Traditional monitoring is about disk, CPU, ram, throughput, the number of 5xx errors, etc.. Those are important, but what James really cares about is: "How is my application performing for my customers." How is it performing in terms of the volume and rate of transactions and the quality of service?
Is it responsive? Are users seeing errors or are they having a good experience?
Did you decide to write a book to share this philosophy?
It's part of the reason why, but he certainly doesn't claim to have created this philosophy.
Instead of the traditional form of monitoring, which is a very large monolithic application with tools like Nagios, James wants to provide an alternative viewpoint and present people with another way to approach monitoring.
What does Kickstarter's monitoring look like?
Their primary focus is on looking at graphs, performance, and understanding their application's behavior.
Kickstarter is very customer facing and aimed at the community, so they focus a lot on metrics and application state.
They instrument a lot of their code so that they can see when an unexpected error or behavior occurs, and that in turn triggers alerts.
Having this sort of monitoring let's them see the throughput of transactions and make sure that people are able to pledge money. These are the important business components, and that's why they put so much emphasis on them.
They use tools like Graphite, statsd and Honeybadger. They also have tools like Sensu to monitor their infrastructure.
If you were starting Kickstarter from scratch, what monitoring process would you implement?
I asked this question because sirex007 from reddit said: I know the [monitoring] tools, what i don't know is how to get started.
James says he would identify what the application does, and what business value it provides.
With a web app, for example, he would care about response time, the throughput of any sort of transaction that is generated by the system, and he would care about the user experience.
Kickstarter likes to track events and perform A/B tests. For example, when a backer goes to the site and sees a project and then backs that project, Kickstarter wants to know how that user's experience was. Where did they go? What did they do? How can we make their experience better? Can we get them to where they want to go faster next time?
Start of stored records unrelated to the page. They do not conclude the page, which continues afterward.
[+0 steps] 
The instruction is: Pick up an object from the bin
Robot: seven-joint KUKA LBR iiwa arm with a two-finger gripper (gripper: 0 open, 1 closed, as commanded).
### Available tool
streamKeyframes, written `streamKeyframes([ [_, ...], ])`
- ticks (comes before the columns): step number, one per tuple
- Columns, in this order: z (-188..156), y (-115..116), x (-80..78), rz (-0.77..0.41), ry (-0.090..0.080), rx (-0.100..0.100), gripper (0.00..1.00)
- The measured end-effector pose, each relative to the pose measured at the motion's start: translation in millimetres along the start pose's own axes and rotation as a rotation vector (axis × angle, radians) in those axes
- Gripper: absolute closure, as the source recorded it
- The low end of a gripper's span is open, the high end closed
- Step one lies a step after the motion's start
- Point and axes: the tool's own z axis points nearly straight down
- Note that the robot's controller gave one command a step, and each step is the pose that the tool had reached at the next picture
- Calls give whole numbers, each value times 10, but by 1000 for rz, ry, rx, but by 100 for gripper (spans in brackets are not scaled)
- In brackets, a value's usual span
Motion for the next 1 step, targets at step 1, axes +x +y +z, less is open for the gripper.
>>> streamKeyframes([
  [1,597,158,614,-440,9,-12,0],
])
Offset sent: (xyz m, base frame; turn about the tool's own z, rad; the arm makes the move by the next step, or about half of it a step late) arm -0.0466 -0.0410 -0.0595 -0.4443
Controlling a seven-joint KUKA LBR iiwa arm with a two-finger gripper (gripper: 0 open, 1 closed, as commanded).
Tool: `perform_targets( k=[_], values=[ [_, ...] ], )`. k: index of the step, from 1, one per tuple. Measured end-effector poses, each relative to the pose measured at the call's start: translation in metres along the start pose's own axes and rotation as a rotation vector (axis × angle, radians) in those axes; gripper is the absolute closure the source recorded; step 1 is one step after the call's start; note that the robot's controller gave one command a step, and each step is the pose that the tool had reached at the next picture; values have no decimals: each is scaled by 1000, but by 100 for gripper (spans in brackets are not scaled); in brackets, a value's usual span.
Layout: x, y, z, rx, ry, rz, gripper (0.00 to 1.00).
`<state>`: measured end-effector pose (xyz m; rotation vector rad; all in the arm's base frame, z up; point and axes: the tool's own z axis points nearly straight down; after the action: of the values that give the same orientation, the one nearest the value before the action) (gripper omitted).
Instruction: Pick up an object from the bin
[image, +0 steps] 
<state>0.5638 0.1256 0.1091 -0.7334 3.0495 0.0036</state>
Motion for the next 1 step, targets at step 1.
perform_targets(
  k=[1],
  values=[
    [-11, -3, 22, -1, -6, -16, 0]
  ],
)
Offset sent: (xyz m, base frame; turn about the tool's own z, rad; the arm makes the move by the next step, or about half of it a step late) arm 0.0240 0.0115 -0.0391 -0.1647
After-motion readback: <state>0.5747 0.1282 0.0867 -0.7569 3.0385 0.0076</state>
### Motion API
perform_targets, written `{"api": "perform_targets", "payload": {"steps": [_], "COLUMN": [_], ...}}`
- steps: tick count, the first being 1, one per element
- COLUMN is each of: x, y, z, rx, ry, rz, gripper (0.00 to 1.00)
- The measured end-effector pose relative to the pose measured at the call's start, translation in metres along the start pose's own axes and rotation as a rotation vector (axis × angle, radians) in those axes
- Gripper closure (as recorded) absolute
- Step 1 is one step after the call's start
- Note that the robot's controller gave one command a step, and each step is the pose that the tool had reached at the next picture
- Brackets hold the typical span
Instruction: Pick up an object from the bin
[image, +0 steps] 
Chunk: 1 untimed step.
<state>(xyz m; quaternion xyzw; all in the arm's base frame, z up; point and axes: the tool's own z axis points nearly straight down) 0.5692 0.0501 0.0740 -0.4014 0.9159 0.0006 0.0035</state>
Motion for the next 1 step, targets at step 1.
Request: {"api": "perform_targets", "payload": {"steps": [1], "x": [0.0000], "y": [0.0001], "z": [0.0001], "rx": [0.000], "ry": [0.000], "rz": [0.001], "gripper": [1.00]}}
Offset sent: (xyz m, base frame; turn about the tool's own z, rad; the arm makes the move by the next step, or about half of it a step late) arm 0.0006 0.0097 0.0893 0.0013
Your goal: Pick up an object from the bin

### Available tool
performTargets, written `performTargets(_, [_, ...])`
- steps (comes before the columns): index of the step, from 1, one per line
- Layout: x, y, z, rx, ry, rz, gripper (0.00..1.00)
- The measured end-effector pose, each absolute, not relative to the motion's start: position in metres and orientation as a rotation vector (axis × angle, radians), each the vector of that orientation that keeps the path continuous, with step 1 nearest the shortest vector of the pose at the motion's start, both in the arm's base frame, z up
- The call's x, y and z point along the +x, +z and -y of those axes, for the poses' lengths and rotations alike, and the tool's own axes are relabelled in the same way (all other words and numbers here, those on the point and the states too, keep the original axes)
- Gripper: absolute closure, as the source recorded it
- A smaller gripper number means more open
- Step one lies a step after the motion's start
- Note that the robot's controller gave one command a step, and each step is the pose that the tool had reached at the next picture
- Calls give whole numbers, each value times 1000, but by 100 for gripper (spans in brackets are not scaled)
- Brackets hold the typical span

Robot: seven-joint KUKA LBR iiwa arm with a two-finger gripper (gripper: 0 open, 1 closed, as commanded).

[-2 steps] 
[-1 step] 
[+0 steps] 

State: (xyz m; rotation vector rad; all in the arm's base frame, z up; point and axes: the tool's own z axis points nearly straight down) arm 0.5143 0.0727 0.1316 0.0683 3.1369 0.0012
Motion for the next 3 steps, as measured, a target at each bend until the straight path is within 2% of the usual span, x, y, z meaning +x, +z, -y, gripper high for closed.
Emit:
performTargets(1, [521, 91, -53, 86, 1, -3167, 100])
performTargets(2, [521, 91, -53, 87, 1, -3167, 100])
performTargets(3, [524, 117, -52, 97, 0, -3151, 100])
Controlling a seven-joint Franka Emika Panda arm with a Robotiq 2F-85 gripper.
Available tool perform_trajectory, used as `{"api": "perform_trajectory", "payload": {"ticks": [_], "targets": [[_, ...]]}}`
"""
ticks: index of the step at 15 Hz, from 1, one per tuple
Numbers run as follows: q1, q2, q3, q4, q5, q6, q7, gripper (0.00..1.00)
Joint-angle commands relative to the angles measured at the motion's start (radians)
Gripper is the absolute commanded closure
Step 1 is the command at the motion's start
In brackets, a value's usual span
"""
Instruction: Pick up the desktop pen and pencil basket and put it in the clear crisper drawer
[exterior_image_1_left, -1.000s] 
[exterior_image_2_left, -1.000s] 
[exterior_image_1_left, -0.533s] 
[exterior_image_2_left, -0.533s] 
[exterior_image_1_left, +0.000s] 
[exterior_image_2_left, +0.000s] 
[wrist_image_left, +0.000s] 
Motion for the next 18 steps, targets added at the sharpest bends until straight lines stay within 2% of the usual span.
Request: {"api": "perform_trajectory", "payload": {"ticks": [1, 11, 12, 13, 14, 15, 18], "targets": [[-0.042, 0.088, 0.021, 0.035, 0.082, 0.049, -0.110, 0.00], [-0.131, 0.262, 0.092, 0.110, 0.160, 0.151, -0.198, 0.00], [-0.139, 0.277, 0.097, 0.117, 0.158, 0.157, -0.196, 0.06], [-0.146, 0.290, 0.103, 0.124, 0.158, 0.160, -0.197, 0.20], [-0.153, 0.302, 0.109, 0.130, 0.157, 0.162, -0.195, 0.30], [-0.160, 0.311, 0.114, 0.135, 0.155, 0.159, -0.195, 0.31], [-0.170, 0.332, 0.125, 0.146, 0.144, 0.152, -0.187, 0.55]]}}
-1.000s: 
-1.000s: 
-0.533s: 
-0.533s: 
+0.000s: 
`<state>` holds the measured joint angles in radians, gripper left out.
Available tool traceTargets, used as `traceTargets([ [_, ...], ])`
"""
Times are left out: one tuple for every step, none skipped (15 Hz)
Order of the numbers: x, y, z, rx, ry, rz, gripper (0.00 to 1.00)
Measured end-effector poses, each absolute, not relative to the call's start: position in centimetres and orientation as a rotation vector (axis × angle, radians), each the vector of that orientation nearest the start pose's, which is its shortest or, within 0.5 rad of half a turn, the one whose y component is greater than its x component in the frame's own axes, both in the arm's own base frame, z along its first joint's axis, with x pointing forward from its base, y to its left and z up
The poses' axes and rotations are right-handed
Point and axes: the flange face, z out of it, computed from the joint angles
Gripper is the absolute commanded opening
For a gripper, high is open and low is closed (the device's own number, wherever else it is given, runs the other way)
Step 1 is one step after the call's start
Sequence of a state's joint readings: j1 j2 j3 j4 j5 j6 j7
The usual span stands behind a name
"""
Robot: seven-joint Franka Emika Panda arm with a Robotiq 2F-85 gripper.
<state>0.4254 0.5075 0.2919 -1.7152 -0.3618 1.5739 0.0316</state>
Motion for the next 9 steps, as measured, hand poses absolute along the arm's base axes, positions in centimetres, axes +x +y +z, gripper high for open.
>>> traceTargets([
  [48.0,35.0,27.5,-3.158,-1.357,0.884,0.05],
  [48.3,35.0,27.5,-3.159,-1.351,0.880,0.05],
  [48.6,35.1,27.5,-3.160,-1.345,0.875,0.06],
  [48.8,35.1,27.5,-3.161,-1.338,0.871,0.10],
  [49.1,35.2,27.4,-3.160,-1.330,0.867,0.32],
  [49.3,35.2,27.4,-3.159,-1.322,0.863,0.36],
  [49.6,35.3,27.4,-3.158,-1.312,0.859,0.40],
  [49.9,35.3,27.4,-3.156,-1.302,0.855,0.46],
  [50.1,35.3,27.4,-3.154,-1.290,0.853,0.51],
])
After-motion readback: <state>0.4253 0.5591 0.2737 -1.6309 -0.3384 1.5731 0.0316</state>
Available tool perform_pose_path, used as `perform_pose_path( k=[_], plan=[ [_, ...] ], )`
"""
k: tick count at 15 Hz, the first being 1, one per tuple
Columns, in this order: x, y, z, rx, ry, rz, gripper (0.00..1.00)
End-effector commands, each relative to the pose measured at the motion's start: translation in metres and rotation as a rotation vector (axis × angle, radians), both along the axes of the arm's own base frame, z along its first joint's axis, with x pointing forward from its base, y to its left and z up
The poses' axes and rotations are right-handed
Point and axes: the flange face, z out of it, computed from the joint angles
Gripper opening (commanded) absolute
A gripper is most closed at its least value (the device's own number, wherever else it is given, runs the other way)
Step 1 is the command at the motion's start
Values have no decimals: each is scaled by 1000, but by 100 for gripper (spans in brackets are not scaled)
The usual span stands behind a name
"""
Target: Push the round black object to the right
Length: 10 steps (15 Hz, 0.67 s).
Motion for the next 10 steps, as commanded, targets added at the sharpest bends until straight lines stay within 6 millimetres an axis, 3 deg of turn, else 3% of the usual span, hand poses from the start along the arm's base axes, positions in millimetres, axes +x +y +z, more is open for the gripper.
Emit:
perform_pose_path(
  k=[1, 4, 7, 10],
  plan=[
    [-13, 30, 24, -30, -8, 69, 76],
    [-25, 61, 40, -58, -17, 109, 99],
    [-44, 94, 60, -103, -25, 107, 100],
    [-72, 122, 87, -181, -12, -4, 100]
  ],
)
Instead of having users click three times to get where they want to go, let's make it one click. Theses are the metrics that matter.
He wraps up that question by saying to worry less about the system-level metrics until you figure out these other metrics.
What are the simplest tools you'd start with? Or does it really depend on what you're trying to measure?
It is a bit dependent on what you're trying to measure, but a tool like statsd is a really good example. It's very simple and it comes with a huge selection of supported languages.
Add logging throughout your code methods to generate events and have statsd log them, and then pass them through Graphite or something like Librato.
There are also tools like NewRelic that let you monitor your apps, servers, etc... I wrote about that here.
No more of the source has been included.